Mardi 21 février 1995

L'union monétaire pour 1999 au plus tôt?

La monnaie unique divise toujours l'Europe

La Grande-Bretagne et l'Allemagne ont soufflé le froid lundi à Bruxelles sur les chances pour l'Union européenne de parvenir à la monnaie unique en 1997, soit la date la plus rapprochée prévue par le traité de Maastricht.

Au cours d'une réunion des ministres des Finances de l'Union européenne à Bruxelles, le ministre français de l'Economie Edmond Alphandéry est apparu de plus en plus isolé parmi ses collègues, en réaffirmant que la création de la monnaie unique dès 1997 est «possible» et «souhaitable».

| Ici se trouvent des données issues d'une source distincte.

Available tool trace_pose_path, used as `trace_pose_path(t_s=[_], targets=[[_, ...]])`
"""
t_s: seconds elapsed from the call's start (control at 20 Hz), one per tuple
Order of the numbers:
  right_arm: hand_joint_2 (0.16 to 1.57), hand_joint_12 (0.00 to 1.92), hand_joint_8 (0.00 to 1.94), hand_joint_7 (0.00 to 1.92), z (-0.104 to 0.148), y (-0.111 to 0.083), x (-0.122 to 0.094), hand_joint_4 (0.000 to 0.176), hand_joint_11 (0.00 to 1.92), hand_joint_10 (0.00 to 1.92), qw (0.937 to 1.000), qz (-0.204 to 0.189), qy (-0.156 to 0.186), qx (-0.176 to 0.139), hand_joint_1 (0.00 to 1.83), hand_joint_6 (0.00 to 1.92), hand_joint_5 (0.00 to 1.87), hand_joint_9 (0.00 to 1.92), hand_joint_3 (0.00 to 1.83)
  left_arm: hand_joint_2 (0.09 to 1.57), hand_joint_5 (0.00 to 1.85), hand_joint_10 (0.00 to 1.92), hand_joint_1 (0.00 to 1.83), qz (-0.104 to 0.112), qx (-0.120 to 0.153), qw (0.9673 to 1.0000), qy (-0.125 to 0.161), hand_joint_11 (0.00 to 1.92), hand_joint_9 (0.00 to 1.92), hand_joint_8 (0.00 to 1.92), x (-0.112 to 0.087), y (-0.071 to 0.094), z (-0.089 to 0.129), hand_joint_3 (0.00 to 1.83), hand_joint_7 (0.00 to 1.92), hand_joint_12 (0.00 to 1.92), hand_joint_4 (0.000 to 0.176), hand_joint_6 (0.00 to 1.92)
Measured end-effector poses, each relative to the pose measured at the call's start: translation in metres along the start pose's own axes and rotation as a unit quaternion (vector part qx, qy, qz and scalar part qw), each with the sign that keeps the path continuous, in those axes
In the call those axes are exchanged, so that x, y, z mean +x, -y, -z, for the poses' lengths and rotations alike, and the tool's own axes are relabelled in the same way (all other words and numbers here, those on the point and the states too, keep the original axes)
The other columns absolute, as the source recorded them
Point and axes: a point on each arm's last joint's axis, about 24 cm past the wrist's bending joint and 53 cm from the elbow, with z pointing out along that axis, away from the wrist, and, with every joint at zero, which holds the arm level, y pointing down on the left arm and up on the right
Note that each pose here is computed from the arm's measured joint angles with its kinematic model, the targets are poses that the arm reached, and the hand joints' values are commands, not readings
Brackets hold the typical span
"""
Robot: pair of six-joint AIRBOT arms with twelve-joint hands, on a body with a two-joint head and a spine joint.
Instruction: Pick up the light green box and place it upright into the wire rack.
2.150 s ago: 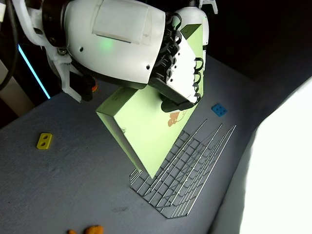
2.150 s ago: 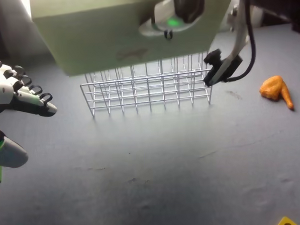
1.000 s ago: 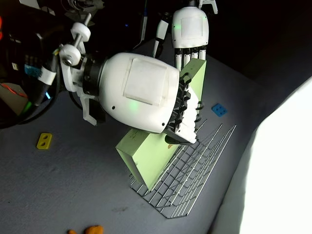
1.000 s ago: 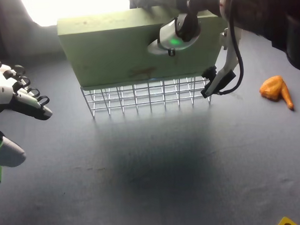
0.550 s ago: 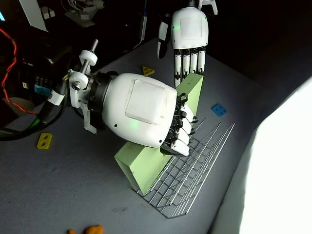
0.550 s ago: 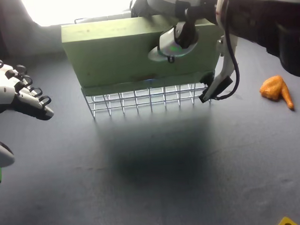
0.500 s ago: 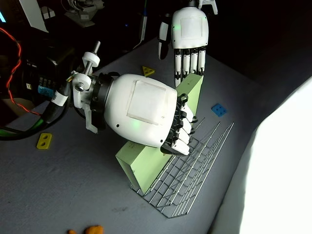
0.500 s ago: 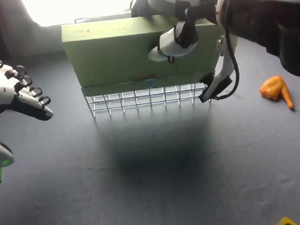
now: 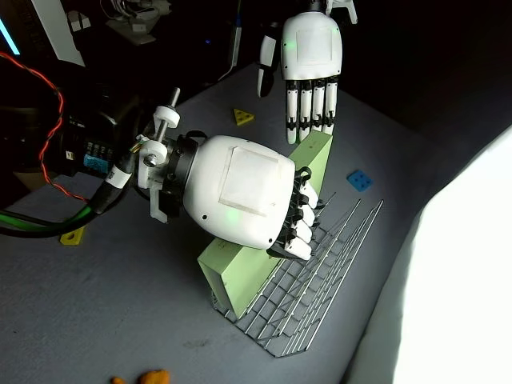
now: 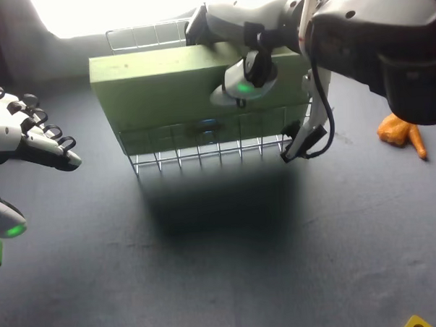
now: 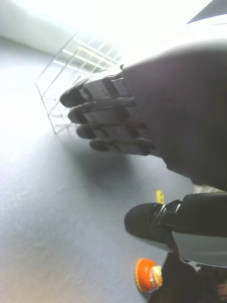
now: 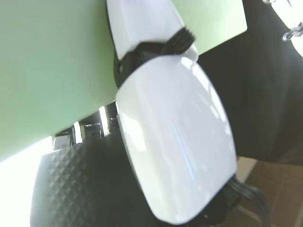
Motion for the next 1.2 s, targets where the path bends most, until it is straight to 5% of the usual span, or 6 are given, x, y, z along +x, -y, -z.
trace_pose_path(t_s=[0.45,0.75,1.05,1.1,1.2], targets=[[1.15,1.67,1.14,0.94,-0.011,0.021,0.01,0.0,0.62,1.44,0.9998,0.002,-0.006,0.02,1.37,0.94,0.89,0.8,0.0,1.26,0.21,0.0,0.34,0.0,0.0,1.0,0.0,0.0,0.19,0.0,0.0,0.0,0.0,0.0,0.23,0.46,0.0,0.01],[1.14,1.64,1.1,0.96,-0.012,0.023,0.009,0.0,0.64,1.41,0.9998,-0.002,-0.005,0.021,1.37,0.94,0.9,0.81,0.0,1.27,0.14,0.0,0.22,0.0,0.0,1.0,0.0,0.0,0.12,0.0,0.0,0.0,0.0,0.0,0.13,0.23,0.0,0.0],[1.21,1.7,1.28,0.89,-0.012,0.022,0.01,0.0,0.48,1.3,0.9998,-0.003,-0.007,0.019,1.19,1.28,0.7,0.62,0.0,1.26,0.17,0.01,0.22,0.0,0.001,1.0,0.0,0.0,0.14,0.0,0.0,0.001,0.0,0.0,0.17,0.29,0.0,0.01],[1.1,1.53,0.7,0.69,-0.012,0.022,0.01,0.0,0.31,0.9,0.9998,-0.003,-0.007,0.019,1.08,0.76,0.56,0.56,0.0,1.27,0.15,0.0,0.19,0.0,0.0,1.0,0.0,0.0,0.11,0.0,0.0,0.0,0.0,0.0,0.14,0.25,0.0,0.0],[1.08,1.36,0.15,0.69,-0.012,0.022,0.009,0.0,0.16,0.43,0.9998,-0.002,-0.007,0.018,0.92,0.26,0.57,0.56,0.0,1.26,0.18,0.01,0.24,0.0,0.0,1.0,0.0,0.0,0.14,0.0,0.0,0.0,0.0,0.0,0.17,0.3,0.0,0.01]])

Je continue de penser que ce ne sera praticable pour aucun Etat membre d'entrer dans une union monétaire avant 1999 au plus tôt, a lancé le chancelier britannique de l'Echiquier Kenneth Clarke. La veille, le ministre allemand des Finances Theo Waigel avait indiqué qu'il ne croyait pas à la monnaie unique en 1997, insistant sur le respect des critères de convergence du traité de Maastricht sur l'inflation, les déficits budgétaires ou l'endettement.

LA RÉDUCTION

DES DÉFICITS

Il est important que les déficits structurels soient réduits, c'est une condition essentielle pour le passage à la monnaie unique, a affirmé lundi à Bruxelles Juergen Stark, secrétaire d'Etat allemand aux Finances. M. Stark a mis en garde ses partenaires contre le danger que constituerait une approche privilégiant les aspects techniques de la monnaie unique, à savoir, par exemple, l'introduction des billets et des pièces, par rapport à la convergence économique.

L'approche développée par M. Stark est parfaitement en ligne avec les thèses du président de la Bundesbank, Hans Tietmeyer. Le traité de Maastricht prescrit que la monnaie unique doit être introduite en 1997 si une majorité d'Etats membres remplissent les critères de convergence, et en 1999 avec les seuls Etats membres qui y répondront.

Les ministres de l'Economie et des Finances ont débattu hier publiquement, après la présentation par le président de la Commission européenne Jacques Santer des priorités de son équipe dans le domaine économique et financier. Peut-être lassé de susciter des polémiques en Grande-Bretagne après chacune de ses interventions, souvent jugées trop fédéralistes par les eurosceptiques, M. Santer a été extrêmement prudent sur la date de la réalisation de la monnaie unique. Il est inutile de vous rappeler la valeur que j'attache à l'application stricte du traité, a-t-il seulement déclaré.

LA COMMISSION PRÉPARE

UN LIVRE VERT

Puis M. Santer a énuméré les travaux techniques que la Commission allait réaliser pour préparer les aspects pratiques de l'avènement de la monnaie unique. M. Clarke a tout de même précisé que la Grande-Bretagne allait jouer «un rôle constructif» dans les préparatifs techniques de l'union monétaire, c'est-à-dire les travaux qui fixeront les conditions d'entrée de l'écu dans la vie quotidienne des ménages et des entreprises. La Commission européenne prépare un «livre vert» sur l'introduction de l'écu. Un rapport d'un groupe d'experts sera consacré à ces questions et publié avant le Sommet européen de Cannes au mois de juin. (AFP.)